**Brief:** Having found the line containing "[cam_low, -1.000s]" in the data below, reproduce that line and each one after it to the end, exactly, and include nothing else.

**Supplied data:**
━━━━━━━━━━━━━━━━
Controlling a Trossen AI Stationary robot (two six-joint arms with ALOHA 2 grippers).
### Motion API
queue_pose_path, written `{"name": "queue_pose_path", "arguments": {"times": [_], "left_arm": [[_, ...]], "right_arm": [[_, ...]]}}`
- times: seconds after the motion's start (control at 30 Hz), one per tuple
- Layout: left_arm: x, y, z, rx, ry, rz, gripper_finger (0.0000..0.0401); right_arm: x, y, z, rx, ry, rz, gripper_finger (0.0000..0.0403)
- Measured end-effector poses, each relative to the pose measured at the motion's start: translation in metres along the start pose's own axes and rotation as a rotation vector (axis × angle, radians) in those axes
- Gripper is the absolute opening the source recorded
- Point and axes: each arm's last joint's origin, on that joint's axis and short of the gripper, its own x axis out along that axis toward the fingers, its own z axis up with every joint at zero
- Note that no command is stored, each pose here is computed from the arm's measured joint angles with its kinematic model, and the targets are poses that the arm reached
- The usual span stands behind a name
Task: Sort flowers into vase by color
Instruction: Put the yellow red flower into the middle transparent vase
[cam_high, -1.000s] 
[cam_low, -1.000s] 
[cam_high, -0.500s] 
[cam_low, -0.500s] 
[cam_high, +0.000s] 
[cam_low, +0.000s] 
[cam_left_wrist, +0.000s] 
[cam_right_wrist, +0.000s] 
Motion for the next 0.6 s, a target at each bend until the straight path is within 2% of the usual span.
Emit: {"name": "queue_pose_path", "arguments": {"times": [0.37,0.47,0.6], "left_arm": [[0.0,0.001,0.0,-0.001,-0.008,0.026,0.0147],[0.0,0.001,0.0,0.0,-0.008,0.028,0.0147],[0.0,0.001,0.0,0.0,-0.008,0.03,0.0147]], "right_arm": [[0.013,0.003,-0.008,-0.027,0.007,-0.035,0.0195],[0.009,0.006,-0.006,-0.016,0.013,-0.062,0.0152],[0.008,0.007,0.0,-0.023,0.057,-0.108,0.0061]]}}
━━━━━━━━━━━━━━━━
**Solution below:**
[cam_low, -1.000s] 
[cam_high, -0.500s] 
[cam_low, -0.500s] 
[cam_high, +0.000s] 
[cam_low, +0.000s] 
[cam_left_wrist, +0.000s] 
[cam_right_wrist, +0.000s] 
Motion for the next 0.6 s, a target at each bend until the straight path is within 2% of the usual span.
Emit: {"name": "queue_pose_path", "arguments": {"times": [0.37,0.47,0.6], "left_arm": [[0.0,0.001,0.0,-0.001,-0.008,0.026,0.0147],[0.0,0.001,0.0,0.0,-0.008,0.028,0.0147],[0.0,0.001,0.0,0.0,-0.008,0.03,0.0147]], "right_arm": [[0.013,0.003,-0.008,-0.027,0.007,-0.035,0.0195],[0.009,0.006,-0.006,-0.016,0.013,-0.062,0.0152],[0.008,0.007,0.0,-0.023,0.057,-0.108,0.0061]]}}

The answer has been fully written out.